In a sign of deepening popular and political animosity between China and Japan, Tokyo took formal possession this week of a tiny archipelago in the Pacific waters south of Japan. In the early morning of Feb. 9, Tokyo informed Beijing's embassy here that the Senkaku Islands would be administered by the Japanese coast guard.
The unexpectedly bold action by Tokyo received little attention here. But it is seen as a "serious chess move," says one diplomat, in a region where power relations are being redefined, and where tensions over energy, borders, military buildups, and ethnic rivalries are palpable. In Asia, drawing clear lines around territories that may hold oil and gas, is rare; Japan's move takes place amid a dispute with China over what constitutes legitimate zones of energy exploration in open seas.
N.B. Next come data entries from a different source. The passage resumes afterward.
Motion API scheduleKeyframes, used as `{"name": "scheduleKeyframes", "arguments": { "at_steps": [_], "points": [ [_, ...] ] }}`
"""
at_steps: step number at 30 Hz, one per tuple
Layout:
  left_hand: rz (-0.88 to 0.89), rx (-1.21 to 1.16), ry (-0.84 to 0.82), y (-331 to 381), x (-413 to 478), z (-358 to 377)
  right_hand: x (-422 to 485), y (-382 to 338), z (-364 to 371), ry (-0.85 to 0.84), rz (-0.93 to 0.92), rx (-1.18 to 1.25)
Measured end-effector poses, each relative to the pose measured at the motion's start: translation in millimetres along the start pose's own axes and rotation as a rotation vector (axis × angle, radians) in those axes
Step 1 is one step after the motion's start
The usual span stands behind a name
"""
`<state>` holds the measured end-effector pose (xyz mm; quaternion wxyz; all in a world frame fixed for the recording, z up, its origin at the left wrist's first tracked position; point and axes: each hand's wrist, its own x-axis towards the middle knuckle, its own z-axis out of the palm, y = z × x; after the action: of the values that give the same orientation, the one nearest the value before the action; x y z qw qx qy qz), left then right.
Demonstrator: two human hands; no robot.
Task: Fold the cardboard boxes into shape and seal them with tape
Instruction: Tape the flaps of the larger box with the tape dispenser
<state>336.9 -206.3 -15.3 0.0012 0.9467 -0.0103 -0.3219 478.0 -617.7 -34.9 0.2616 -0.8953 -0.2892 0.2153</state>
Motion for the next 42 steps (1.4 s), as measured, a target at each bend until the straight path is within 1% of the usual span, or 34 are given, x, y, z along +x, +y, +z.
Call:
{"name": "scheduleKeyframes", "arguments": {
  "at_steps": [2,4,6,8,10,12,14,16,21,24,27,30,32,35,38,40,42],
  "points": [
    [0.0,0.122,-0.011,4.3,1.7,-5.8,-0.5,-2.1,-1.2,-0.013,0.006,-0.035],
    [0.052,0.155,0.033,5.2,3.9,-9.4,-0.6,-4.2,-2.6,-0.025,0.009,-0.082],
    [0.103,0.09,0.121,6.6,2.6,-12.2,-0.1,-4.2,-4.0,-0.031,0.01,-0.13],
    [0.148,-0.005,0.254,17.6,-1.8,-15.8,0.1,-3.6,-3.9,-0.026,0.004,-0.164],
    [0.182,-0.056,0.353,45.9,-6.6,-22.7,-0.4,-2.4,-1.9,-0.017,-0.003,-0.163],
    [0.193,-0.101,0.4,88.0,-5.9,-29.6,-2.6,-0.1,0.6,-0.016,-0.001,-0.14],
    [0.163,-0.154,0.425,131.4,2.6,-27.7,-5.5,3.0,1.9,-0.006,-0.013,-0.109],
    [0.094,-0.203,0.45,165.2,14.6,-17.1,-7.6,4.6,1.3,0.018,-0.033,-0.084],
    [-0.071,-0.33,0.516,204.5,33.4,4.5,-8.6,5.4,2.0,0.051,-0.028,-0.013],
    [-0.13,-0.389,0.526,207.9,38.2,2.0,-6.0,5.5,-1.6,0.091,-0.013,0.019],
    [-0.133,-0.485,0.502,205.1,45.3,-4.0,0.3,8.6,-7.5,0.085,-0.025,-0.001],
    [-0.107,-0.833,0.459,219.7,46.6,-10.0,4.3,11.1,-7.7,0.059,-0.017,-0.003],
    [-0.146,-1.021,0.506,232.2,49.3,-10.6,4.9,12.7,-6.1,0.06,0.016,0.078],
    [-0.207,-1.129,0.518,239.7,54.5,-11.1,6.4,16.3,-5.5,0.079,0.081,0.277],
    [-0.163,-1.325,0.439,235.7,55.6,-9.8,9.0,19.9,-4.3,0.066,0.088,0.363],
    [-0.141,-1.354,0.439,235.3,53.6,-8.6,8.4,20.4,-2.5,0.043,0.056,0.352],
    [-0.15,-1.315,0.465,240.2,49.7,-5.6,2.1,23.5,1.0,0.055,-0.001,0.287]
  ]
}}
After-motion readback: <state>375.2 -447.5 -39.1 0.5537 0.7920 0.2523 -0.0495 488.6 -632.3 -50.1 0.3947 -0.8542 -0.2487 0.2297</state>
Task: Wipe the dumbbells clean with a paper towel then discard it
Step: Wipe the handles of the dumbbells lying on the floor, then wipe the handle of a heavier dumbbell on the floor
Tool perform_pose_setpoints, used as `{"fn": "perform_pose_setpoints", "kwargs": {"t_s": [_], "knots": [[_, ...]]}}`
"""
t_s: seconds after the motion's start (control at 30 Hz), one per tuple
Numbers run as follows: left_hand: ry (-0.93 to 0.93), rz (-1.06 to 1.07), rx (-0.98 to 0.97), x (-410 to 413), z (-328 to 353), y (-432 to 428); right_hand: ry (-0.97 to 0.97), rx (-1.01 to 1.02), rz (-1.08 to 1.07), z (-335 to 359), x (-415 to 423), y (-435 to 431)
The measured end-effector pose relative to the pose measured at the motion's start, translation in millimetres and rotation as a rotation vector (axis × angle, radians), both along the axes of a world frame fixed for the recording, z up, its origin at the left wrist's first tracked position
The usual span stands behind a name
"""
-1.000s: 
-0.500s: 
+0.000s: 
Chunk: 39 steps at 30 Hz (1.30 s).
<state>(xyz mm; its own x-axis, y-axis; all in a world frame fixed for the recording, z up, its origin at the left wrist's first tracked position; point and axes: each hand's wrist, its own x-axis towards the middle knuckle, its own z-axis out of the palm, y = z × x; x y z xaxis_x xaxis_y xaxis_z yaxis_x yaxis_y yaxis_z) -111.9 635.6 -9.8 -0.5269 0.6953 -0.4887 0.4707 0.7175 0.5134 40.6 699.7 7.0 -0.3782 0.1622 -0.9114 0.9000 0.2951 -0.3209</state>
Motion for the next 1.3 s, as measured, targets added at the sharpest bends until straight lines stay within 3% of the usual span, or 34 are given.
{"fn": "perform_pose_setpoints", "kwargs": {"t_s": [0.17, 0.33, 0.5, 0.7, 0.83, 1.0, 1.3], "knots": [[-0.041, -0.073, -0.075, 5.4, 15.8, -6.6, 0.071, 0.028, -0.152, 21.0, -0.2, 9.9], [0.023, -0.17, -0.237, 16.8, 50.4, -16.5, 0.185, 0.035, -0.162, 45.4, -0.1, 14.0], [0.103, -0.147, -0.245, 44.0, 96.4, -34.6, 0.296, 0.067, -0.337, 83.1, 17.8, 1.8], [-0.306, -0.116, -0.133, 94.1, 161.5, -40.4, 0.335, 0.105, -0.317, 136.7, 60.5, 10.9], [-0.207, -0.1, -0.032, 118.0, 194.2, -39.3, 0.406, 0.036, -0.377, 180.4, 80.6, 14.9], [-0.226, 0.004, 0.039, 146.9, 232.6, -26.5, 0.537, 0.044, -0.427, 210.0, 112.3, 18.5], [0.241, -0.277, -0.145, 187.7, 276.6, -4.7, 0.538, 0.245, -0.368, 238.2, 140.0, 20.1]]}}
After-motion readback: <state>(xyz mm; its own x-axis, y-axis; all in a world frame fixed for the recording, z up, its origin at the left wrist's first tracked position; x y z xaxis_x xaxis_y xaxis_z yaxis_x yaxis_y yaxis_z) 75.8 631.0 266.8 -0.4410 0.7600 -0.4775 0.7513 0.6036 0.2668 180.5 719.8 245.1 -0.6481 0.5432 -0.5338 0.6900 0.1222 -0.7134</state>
While economic ties between "China Inc." and "Japan Inc." are warming and integrating, political feelings between China and Japan are not. The current atmosphere is "cool if not cold," a senior Japanese official says, due to a perception that China fuels "anti- Japanese sentiments" among its people, and is making "aggressive claims ... all over the Pacific."
"There is a huge disconnect between the economic and political relations of China and Japan," says Gerald Curtis, of Columbia University, on sabbatical in Tokyo. "Japanese business enthusiasm for the China economic miracle continues. But at the political level, there is no talk of integration. Rather, there is a stiffening back of nationalism in both countries."
Beijing's somewhat vague claims on the Senkakus date to the early 1980s. Chinese "activists" last year landed on one island and attacked a lighthouse, and a Chinese nuclear submarine was found in Senkaku waters that Japan claims. Chinese spokesman Kong Quan interrupted the new year holiday to describe Tokyo's formal claim as "illegal and unacceptable."
Tokyo has never acknowledged China's claim, which it says was made only after a US geological survey in the late 1970s indicated the area could contain petroleum. Moreover, under Prime Minister Junichiro Koizumi, Japan has shed much of its pacifist identity, sent troops to Iraq, and begun a quiet campaign to reposition opinion on formerly taboo subjects like missile technology and the dangers of an Asia with a North Korean nuclear program and a confident, wealthier China.
"We needed to remove the question that Senkaku was in some way a dispute," says Japanese Foreign Ministry spokesman Hatsuhisa Takeshima. "We felt this step was reasonable to avoid any physical activity that would bring harm to China-Japan relations."
According to Mr. Takeshima, the largest island, where the lighthouse is located, had been owned by a fishing family for decades. On Feb. 9, this unnamed …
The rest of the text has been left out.